> WORK TO BE COMPLETED
Make an exact copy of the data below, leaving out every picture.
□ □ □
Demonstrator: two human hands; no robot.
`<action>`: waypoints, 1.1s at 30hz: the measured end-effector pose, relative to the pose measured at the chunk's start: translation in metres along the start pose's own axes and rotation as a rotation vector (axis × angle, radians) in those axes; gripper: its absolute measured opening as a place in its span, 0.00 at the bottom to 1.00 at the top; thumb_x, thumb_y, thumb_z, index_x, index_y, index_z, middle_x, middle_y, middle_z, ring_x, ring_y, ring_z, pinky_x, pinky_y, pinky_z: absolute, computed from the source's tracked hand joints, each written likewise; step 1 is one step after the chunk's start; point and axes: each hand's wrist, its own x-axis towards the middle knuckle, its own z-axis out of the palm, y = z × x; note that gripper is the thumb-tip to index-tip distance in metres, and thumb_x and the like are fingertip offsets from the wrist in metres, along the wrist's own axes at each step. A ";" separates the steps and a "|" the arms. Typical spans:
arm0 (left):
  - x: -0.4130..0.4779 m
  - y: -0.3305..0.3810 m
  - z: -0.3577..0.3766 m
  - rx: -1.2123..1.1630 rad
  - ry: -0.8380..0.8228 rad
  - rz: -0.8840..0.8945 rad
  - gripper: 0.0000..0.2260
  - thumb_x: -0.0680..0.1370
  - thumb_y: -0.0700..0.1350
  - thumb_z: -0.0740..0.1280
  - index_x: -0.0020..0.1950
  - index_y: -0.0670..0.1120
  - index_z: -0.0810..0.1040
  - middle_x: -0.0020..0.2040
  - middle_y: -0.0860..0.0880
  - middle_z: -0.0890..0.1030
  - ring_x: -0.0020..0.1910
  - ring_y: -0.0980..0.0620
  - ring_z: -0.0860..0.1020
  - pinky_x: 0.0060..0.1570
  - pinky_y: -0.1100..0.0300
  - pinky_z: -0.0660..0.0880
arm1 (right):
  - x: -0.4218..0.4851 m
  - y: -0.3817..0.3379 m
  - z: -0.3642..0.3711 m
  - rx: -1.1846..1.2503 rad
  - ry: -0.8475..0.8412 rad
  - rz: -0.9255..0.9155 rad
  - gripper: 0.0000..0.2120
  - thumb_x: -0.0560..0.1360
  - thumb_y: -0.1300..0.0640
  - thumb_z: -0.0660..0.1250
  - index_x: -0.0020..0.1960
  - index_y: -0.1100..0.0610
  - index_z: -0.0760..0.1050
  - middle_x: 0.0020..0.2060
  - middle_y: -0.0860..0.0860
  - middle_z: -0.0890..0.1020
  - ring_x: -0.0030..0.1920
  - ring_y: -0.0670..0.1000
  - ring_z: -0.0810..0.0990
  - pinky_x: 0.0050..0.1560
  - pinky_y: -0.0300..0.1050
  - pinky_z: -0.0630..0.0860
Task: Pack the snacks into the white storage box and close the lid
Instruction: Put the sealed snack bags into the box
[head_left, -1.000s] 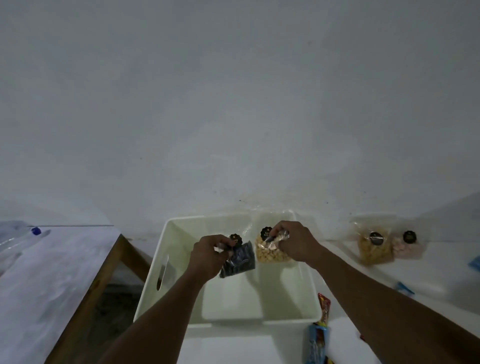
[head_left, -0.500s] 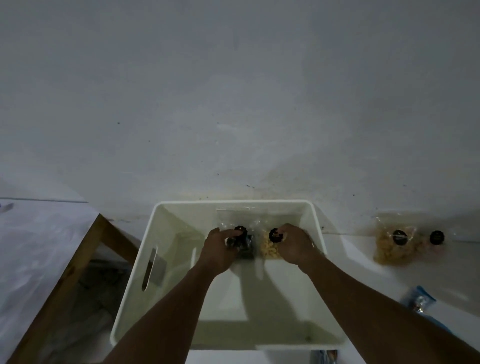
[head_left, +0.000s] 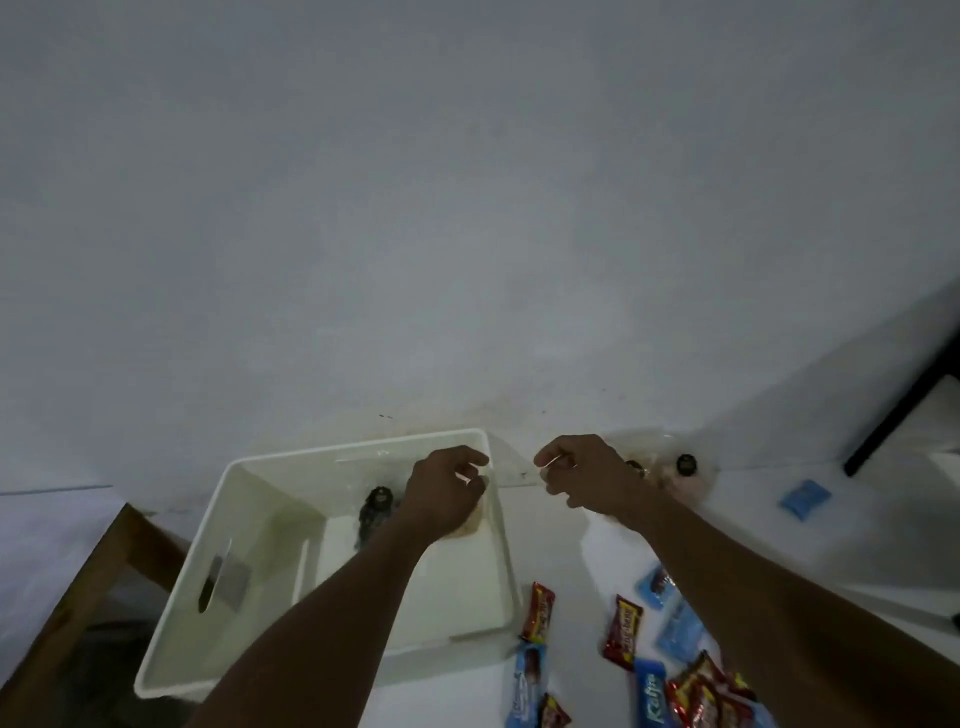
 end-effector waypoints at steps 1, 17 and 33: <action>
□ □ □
> RESULT OF THIS TASK
Demonstrator: two human hands; no robot.
`<action>`: waypoints, 1.1s at 30hz: the measured end-effector pose, relative to the pose measured at the chunk's start: translation in metres along the start pose's own axes and rotation as a rotation vector (axis × angle, radians) in those axes; gripper: its absolute measured opening as a place in its span, 0.00 at the bottom to 1.00 at the top; thumb_x, thumb_y, thumb_z, index_x, index_y, index_z, middle_x, middle_y, middle_z, ring_x, ring_y, ring_z, pinky_x, pinky_y, pinky_z: absolute, computed from the source's tracked hand joints, each written likewise; step 1 is one step after the chunk's start; point and axes: each hand's wrist, its own x-axis towards the middle knuckle, its own z-axis out of the palm, y = z × x; note that gripper is the thumb-tip to index-tip distance in metres, and thumb_x and the like are fingertip offsets from the wrist in metres, along the wrist's own axes at each step. A ";" separates the steps and a "|" the arms. Typical spans:
arm0 (left):
  - x: -0.4130..0.4779 m
  - y: -0.3305..0.3810 m
  - z: -0.3577..0.3766 m
  - rx: -1.2123..1.1630 rad
  - ry: -0.8380..0.8228 rad
  - rz: -0.8840..0.8945 rad
  - gripper: 0.0000..0.2260
  - thumb_x: -0.0680..0.1370
  - thumb_y: -0.0700..0.1350
  - thumb_z: -0.0740..0.1280
  - index_x: -0.0020..0.1950
  - index_y: -0.0670..0.1120
  - index_z: -0.0810..0.1040
  - middle_x: -0.0020..0.2040
  - middle_y: -0.0860..0.0880
  - middle_z: -0.0890..0.1030
  - ring_x: -0.0020..0.1910
  - ring_y: -0.0980..0.0620
  - ring_z: -0.0860..0.1020
  - pinky_x: 0.0060..0.1570
  - pinky_y: -0.1100..0.0300
  - pinky_z: -0.0660..0.0880
arm1 (right):
  - x: -0.4218..0.4851 m
  - y: -0.3817..0.3379 m
  - z: -0.3642..0.3711 m
  - rx: -1.1846..1.2503 rad
  - ry: -0.8475..0.8412 rad
  - rz: -0.9255..0.9155 rad
  - gripper: 0.0000..0.2120
  - thumb_x: -0.0560..0.1360
  - thumb_y: -0.1300..0.0640
  - thumb_z: -0.0660..0.1250
  - index_x: -0.0020..0.1960
  - index_y: -0.1100..0.0610
  - index_z: -0.0760..0.1050
  - middle_x: 0.0020..0.2060
  - middle_y: -0.0860..0.0860
  - middle_z: -0.0890..0.1020
  - ring_x: -0.0030..0.1920
  - ring_y: -0.0670..0.1000
  - ring_z: -0.0810..0.0990
  - pinky_x: 0.0050..0.1560
  - pinky_y: -0.0300..0.1050
  - pinky_z: -0.0630..0.0860
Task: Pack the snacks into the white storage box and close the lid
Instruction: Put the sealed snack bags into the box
[head_left, -1.000s] 
[head_left, -0.500s] 
[head_left, +0.000s] 
 end-effector waypoints at steps 1, 17 and 33: <action>

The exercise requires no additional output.